* What needs to be done
Look in the listing below for the line that has "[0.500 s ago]", then return it and each following line up to and including the one with "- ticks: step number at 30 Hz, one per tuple", exactly and without pictures.

* Data provided
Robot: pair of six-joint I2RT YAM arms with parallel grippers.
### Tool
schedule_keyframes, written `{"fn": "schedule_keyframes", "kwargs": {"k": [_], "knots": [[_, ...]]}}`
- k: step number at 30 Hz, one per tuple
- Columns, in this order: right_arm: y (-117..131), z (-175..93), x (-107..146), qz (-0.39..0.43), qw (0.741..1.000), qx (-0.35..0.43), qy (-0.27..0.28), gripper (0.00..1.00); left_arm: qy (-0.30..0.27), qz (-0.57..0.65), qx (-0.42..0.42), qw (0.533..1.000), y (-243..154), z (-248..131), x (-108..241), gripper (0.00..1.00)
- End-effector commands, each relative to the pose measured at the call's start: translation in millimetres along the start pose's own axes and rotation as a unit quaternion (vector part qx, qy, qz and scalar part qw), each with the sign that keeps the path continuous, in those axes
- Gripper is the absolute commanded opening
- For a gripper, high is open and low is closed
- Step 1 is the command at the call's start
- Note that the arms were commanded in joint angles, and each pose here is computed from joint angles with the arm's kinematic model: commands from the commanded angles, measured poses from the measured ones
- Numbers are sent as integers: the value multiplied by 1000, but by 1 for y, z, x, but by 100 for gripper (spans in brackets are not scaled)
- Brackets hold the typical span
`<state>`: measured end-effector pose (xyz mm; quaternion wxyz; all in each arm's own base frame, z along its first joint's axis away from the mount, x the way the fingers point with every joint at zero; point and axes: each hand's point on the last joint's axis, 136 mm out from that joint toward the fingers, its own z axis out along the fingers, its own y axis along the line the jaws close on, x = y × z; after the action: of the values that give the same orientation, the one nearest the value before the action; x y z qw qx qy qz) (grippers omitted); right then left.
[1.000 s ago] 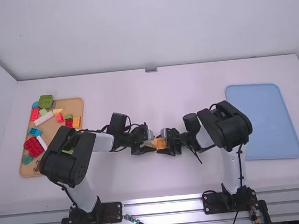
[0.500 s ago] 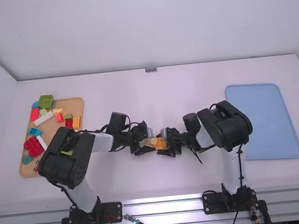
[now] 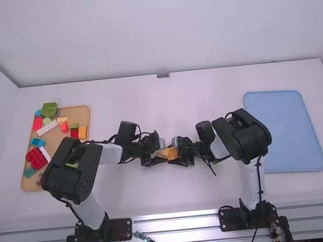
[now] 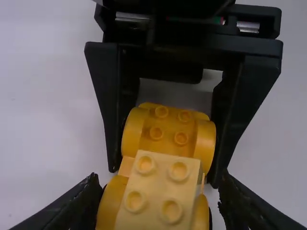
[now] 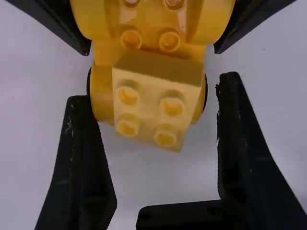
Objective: Assemble lego blocks to make yellow taxi
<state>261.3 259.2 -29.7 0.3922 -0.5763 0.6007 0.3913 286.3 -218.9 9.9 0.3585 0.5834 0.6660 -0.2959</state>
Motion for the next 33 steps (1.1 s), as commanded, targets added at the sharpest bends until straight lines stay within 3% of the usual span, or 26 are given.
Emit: {"fn": "schedule_keyframes", "kwargs": {"k": [1,19,23,28,33], "knots": [[-1,0,8,11,1000,6,12,56,-21,14,11,1000,-5,-3,-11,67],[5,-5,10,-9,1000,-10,6,58,-39,-1,38,999,-16,-5,-15,72],[8,-6,15,-21,1000,-15,13,58,-40,1,36,999,-14,-5,-17,66],[9,-6,15,-24,999,-17,13,58,-37,-5,40,998,-13,-5,-18,46],[9,-5,15,-24,999,-17,13,58,-34,-9,43,998,-13,-5,-19,34]]}}
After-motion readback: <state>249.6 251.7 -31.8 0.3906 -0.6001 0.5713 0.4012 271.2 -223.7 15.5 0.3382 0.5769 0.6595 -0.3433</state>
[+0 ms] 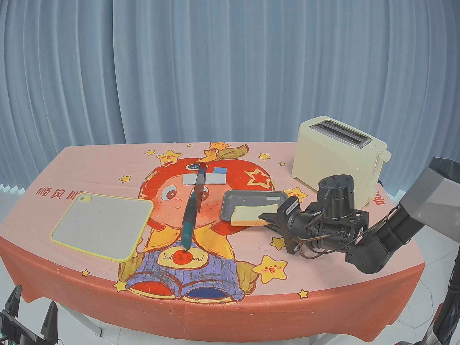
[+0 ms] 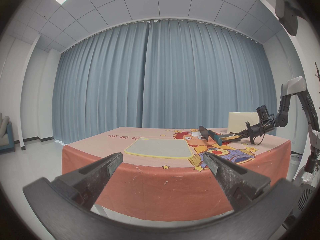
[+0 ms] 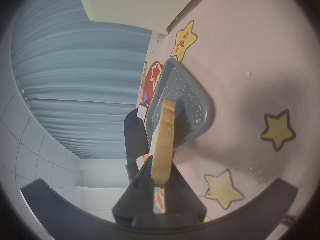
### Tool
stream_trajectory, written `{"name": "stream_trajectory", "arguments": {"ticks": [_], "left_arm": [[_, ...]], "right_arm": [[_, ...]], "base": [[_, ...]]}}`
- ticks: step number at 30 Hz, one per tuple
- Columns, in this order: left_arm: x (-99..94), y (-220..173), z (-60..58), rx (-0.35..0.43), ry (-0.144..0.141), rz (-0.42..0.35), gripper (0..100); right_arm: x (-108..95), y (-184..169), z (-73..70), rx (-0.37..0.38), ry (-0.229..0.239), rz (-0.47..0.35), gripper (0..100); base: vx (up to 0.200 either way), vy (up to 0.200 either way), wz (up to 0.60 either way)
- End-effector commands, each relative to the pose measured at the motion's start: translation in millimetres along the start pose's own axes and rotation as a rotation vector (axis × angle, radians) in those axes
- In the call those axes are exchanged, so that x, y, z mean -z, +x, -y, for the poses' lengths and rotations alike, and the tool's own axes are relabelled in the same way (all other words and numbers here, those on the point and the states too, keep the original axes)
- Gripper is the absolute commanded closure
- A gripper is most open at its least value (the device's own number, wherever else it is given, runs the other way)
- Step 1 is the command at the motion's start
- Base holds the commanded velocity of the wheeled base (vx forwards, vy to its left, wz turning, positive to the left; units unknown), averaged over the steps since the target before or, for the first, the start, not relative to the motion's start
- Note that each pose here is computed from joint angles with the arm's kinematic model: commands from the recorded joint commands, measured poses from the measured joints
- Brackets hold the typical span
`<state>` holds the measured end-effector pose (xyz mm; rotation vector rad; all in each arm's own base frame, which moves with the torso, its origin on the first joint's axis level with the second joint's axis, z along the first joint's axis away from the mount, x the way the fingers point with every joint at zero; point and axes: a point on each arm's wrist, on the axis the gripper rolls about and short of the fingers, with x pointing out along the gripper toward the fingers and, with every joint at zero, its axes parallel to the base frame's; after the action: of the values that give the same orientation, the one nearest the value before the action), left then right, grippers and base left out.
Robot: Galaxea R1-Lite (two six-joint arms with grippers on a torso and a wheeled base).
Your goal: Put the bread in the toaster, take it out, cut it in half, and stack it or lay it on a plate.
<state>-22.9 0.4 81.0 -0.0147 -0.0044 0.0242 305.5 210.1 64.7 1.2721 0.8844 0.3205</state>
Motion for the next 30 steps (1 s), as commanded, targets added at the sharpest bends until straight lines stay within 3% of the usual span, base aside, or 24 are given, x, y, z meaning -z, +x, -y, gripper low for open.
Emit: {"name": "stream_trajectory", "arguments": {"ticks": [1, 12, 20, 30], "left_arm": [[5.0, 0.9, 0.0, 0.000, 0.000, -0.012, 0], [5.0, 0.9, 0.0, 0.000, 0.000, -0.012, 0], [5.0, 0.9, 0.0, 0.000, 0.000, -0.012, 0], [5.0, 0.9, 0.0, 0.000, 0.000, -0.012, 0]], "right_arm": [[0.7, -3.4, -7.9, -0.020, -0.005, 0.000, 100], [-0.4, -16.4, -24.3, -0.072, -0.015, 0.010, 100], [1.2, -43.4, -55.6, -0.178, -0.040, 0.023, 100], [4.8, -59.9, -65.5, -0.223, -0.070, 0.028, 100]], "base": [[0.000, 0.000, 0.00], [0.000, 0.000, 0.00], [0.000, 0.000, 0.00], [0.000, 0.000, 0.00]]}}
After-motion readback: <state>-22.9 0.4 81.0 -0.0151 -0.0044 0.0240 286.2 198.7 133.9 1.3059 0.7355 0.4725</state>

* Solution for this task
[0.500 s ago] 
[now] 
[now] 
[now] 
Objective: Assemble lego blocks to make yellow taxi
<state>261.3 259.2 -29.7 0.3922 -0.5763 0.6007 0.3913 286.3 -218.9 9.9 0.3585 0.5834 0.6660 -0.2959</state>
Motion for the next 33 steps (1.1 s), as commanded, targets added at the sharpest bends until straight lines stay within 3% of the usual span, or 26 are given.
Emit: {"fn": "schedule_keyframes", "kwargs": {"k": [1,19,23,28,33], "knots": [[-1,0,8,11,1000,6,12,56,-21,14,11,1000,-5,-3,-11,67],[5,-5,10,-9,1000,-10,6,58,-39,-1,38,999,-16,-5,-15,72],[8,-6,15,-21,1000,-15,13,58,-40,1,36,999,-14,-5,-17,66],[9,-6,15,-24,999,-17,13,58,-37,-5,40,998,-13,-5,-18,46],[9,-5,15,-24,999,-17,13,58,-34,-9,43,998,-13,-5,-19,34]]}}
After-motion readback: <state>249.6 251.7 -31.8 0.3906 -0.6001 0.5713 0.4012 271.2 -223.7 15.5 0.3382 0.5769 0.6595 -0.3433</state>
[+0 ms] 
[+0 ms] 
[+0 ms] 
### Tool
stream_trajectory, written `{"name": "stream_trajectory", "arguments": {"ticks": [_], "left_arm": [[_, ...]], "right_arm": [[_, ...]], "base": [[_, ...]]}}`
- ticks: step number at 30 Hz, one per tuple

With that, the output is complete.